Exercise goal: The required output is the line containing "Reviewer check: make sure the brown" followed by every line after it to the end of the listing, each written out exactly.

The data:
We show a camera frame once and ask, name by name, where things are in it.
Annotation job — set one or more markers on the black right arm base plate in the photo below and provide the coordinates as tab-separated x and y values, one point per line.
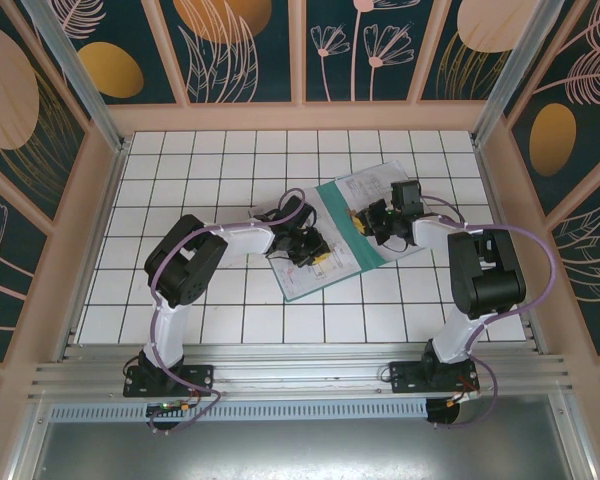
405	377

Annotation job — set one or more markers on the green paper folder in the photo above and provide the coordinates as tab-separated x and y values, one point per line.
352	225

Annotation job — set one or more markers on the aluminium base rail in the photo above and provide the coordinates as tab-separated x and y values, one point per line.
300	370

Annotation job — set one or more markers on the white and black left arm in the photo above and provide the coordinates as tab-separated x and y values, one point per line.
167	330

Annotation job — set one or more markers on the grey metal sheet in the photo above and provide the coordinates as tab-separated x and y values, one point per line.
300	450

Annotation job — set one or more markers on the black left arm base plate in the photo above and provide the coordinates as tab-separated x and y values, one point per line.
200	380

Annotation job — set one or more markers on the aluminium corner post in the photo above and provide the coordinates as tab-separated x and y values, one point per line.
80	80
520	65

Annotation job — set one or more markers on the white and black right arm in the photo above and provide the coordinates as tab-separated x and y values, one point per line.
485	280

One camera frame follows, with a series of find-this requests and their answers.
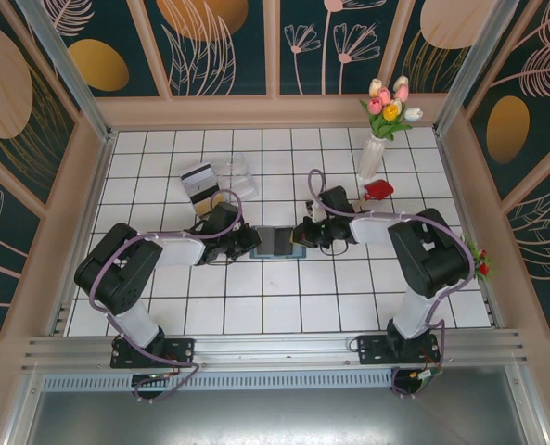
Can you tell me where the dark grey credit card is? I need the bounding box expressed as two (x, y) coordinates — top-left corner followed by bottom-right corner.
(257, 227), (276, 255)

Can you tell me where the black credit card gold chip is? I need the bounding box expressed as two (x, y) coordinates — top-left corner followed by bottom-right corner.
(274, 226), (295, 255)

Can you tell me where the blue card holder wallet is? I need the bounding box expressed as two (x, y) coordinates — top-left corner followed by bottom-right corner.
(250, 225), (307, 260)

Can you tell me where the gold magnetic-stripe card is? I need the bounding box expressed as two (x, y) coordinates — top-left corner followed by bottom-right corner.
(191, 187), (224, 219)

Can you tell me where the clear acrylic holder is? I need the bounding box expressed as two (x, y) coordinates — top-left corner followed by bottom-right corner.
(211, 154), (260, 203)

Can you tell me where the silver magnetic-stripe card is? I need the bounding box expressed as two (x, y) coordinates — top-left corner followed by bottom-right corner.
(179, 161), (220, 198)

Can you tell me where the red toy shovel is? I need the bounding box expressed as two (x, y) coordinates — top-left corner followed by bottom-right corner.
(353, 179), (395, 208)

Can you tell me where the white ribbed vase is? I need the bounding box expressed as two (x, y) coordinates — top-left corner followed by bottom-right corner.
(357, 133), (387, 180)

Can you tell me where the artificial tulip bouquet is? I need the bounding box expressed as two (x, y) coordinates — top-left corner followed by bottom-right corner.
(358, 75), (424, 140)

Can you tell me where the small red flower plant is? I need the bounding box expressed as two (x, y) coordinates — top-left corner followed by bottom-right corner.
(459, 234), (494, 282)

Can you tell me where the grey metal panel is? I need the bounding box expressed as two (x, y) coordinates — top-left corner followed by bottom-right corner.
(5, 365), (549, 445)

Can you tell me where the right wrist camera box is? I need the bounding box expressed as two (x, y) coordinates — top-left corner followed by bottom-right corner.
(304, 199), (327, 224)

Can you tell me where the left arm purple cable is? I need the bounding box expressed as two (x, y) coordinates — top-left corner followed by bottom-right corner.
(90, 188), (204, 402)

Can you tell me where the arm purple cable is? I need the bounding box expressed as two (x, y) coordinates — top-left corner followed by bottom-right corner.
(90, 188), (204, 402)
(306, 168), (474, 400)

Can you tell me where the aluminium mounting rail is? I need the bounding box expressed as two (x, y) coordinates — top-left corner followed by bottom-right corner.
(21, 328), (533, 372)

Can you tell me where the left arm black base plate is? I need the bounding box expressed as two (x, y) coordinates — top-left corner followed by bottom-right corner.
(110, 337), (197, 370)

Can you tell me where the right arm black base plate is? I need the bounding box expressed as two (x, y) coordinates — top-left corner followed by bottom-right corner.
(356, 334), (442, 367)

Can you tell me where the perforated grey cable duct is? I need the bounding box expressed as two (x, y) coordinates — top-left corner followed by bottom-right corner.
(40, 373), (396, 391)

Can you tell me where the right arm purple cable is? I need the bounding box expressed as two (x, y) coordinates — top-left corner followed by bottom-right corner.
(306, 168), (474, 400)

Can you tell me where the aluminium frame post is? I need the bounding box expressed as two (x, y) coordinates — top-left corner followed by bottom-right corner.
(17, 0), (118, 143)
(434, 0), (517, 135)

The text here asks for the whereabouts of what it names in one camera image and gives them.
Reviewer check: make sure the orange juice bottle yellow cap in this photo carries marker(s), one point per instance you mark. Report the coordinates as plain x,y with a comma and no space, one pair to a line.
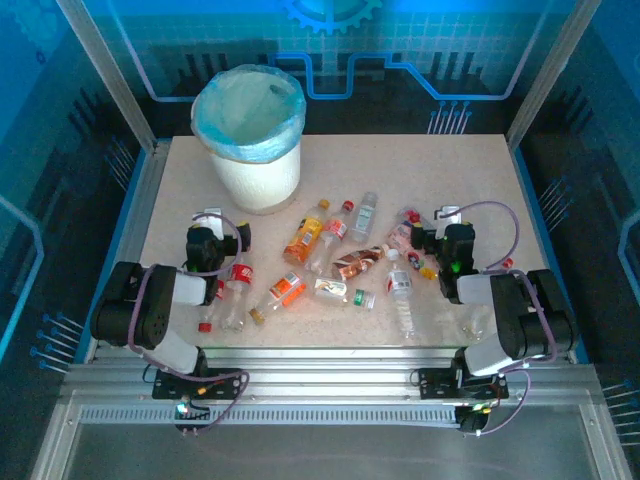
302,240

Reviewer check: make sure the black connector box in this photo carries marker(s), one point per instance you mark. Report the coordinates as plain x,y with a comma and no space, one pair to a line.
472,420
192,417

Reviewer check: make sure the large cola bottle red label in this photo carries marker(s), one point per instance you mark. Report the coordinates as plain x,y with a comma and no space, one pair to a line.
240,275

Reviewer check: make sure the aluminium frame post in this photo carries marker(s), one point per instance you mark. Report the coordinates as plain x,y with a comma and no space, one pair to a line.
550,80
110,80

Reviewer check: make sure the red-capped cola bottle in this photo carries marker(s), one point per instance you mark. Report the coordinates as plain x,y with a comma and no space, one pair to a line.
204,327

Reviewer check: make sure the white-capped clear water bottle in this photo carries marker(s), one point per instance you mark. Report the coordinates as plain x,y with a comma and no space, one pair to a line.
400,282

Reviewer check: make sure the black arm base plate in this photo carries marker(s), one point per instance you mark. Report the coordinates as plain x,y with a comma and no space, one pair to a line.
225,382
435,382

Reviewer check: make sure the pink label bottle red cap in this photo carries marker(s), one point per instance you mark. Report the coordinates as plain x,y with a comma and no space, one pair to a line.
400,232

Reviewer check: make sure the clear bottle white green label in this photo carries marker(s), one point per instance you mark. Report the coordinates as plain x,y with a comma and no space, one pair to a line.
365,217

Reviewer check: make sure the red-capped clear bottle red label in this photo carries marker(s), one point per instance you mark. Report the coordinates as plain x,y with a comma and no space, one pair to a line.
334,229

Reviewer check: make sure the small plastic bottle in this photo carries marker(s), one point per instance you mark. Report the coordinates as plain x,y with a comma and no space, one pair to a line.
427,273

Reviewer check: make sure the aluminium front rail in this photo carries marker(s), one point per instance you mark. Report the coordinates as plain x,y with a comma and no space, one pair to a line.
325,380

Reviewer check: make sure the white plastic bin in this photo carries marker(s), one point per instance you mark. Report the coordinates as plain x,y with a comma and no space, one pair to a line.
260,180

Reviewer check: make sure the grey metal base panel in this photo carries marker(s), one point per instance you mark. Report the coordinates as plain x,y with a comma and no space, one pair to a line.
320,455

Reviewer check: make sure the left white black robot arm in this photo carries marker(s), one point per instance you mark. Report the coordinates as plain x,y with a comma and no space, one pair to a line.
177,350

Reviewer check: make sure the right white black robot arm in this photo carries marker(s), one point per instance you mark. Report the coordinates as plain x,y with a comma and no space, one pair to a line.
480,357

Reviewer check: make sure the orange label bottle gold cap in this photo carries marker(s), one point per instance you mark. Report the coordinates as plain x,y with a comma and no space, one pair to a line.
285,290

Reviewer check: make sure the blue plastic bin liner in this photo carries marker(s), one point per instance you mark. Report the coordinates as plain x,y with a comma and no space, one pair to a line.
250,110

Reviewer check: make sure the aluminium side rail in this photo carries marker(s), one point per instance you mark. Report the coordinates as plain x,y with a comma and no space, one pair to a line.
137,215

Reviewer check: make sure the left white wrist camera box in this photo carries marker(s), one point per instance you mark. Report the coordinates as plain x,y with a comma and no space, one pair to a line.
215,225

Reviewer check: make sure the brown label drink bottle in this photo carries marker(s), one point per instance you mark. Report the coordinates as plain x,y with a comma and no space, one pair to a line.
355,262

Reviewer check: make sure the clear cola bottle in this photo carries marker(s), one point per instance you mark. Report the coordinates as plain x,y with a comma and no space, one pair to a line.
475,322

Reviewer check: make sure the clear bottle green neck label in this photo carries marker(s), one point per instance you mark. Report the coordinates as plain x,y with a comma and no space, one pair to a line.
332,289

Your response:
Reviewer check: make sure the brown label drink bottle in this photo carries marker(s), one point per instance you mark. Report the coordinates as plain x,y with a comma and no space, one pair to a line.
355,262

Reviewer check: make sure the clear cola bottle in this photo carries marker(s), one point per instance you mark. Report the coordinates as plain x,y with a comma and no space, one pair to a line.
475,322

Reviewer check: make sure the clear bottle green neck label in this photo carries marker(s), one point per instance you mark. Report the coordinates as plain x,y with a comma and no space, one pair to a line.
332,289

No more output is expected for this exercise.